§ Aim of the exercise
Would you copy out the following entries exactly, without any of the pictures?

━━━

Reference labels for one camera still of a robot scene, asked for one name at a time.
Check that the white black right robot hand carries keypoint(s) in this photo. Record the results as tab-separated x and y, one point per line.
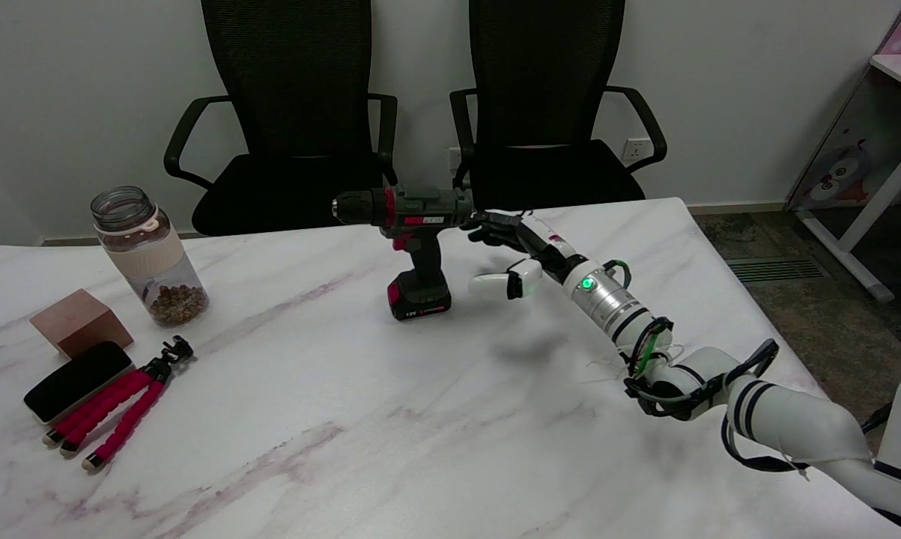
529	236

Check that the black red power screwdriver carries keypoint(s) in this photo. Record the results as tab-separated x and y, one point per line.
420	206

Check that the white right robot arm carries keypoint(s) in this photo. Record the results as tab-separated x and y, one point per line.
787	423

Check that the black mesh office chair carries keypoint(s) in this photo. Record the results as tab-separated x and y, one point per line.
544	82
285	90

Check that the dark floor vent grille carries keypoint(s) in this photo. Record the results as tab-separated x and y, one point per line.
776	270

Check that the cartoon owl desk panel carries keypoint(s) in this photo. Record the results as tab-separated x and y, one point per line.
843	150

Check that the glass jar with nuts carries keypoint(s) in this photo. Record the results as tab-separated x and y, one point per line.
150	251

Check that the red flexible mini tripod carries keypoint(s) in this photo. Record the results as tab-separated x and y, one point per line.
120	408

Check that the pink brown cube block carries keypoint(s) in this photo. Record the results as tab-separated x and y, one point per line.
76	322

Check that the black whiteboard eraser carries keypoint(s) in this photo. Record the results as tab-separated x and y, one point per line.
76	380

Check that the white wall socket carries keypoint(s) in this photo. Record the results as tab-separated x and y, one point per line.
636	150
454	159

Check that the white desk frame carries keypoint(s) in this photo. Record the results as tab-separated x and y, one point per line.
881	191

━━━

§ Answer below
Reference labels for one camera still of a robot scene, asked for one name at a time.
Check that the white black right robot hand carries keypoint(s) in this photo. Record the results as tab-separated x and y, one point per line.
529	236

Check that the black red power screwdriver carries keypoint(s) in this photo. Record the results as tab-separated x and y, one point per line.
420	206

Check that the white right robot arm carries keypoint(s) in this photo. Record the results as tab-separated x and y, one point per line.
787	423

Check that the black mesh office chair carries keypoint(s) in this photo. Record the results as tab-separated x and y, one point per line.
544	82
285	90

Check that the dark floor vent grille carries keypoint(s) in this photo. Record the results as tab-separated x and y, one point per line.
776	270

Check that the cartoon owl desk panel carries keypoint(s) in this photo. Record the results as tab-separated x and y, one point per line.
843	150

Check that the glass jar with nuts carries keypoint(s) in this photo. Record the results as tab-separated x and y, one point per line.
150	251

Check that the red flexible mini tripod carries keypoint(s) in this photo. Record the results as tab-separated x and y, one point per line.
120	408

Check that the pink brown cube block carries keypoint(s) in this photo. Record the results as tab-separated x and y, one point per line.
76	322

Check that the black whiteboard eraser carries keypoint(s) in this photo. Record the results as tab-separated x and y, one point per line.
76	380

Check that the white wall socket carries keypoint(s) in this photo. Record the results as tab-separated x and y, one point per line.
636	150
454	159

Check that the white desk frame carries keypoint(s) in this photo. Record the results as tab-separated x and y, one point per line.
881	191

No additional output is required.